* [REQUIRED WORK]: State how many lines below hold the word "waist". Give that number and no other text.
━━━━━━━━━━━━━━━━
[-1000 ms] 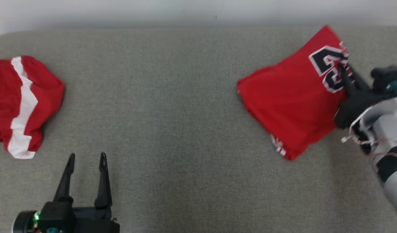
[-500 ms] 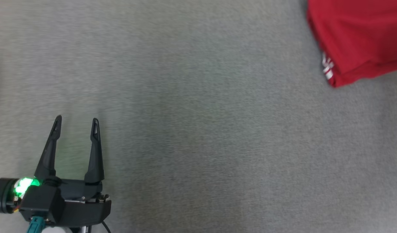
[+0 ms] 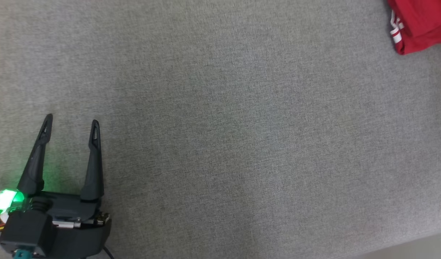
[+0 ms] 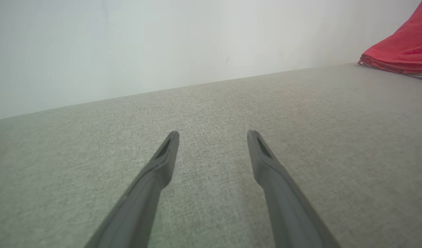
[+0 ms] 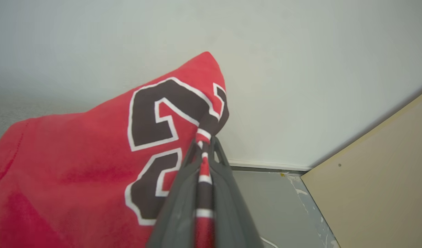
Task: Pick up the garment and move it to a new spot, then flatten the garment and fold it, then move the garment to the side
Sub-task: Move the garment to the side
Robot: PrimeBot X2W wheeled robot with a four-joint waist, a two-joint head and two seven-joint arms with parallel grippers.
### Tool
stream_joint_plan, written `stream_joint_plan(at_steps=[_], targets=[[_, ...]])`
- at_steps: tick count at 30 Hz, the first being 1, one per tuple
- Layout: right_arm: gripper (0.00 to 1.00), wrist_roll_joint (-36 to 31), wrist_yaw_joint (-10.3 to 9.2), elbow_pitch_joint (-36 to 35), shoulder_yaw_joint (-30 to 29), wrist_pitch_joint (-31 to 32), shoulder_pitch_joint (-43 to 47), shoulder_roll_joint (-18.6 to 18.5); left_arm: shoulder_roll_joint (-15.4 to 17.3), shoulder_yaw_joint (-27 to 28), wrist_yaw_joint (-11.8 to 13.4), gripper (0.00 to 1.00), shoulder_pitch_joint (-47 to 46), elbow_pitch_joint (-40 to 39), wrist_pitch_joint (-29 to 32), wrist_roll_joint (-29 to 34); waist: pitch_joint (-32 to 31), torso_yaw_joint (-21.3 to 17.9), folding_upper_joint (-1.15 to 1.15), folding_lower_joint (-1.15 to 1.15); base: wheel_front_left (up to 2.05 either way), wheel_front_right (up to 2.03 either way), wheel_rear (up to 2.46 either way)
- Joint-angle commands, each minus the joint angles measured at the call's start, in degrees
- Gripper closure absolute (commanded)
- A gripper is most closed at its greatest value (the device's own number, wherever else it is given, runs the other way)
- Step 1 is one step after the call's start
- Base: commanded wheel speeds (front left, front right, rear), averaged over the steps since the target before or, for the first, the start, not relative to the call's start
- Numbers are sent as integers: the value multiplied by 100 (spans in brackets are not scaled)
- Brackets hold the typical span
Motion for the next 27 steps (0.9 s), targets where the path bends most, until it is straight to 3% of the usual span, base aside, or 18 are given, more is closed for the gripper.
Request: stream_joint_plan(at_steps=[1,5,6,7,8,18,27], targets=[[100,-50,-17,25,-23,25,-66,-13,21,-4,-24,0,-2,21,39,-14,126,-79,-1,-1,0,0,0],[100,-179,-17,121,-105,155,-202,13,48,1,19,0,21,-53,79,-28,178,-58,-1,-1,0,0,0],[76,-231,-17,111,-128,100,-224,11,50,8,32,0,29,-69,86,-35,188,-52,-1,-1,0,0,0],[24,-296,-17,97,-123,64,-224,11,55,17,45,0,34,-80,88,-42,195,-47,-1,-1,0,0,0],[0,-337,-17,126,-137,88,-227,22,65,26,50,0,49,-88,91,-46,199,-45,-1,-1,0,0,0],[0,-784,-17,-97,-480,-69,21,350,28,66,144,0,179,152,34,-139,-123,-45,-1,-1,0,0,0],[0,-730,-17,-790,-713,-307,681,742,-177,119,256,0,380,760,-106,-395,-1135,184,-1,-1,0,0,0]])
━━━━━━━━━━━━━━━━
* [TASK RESPONSE]: 2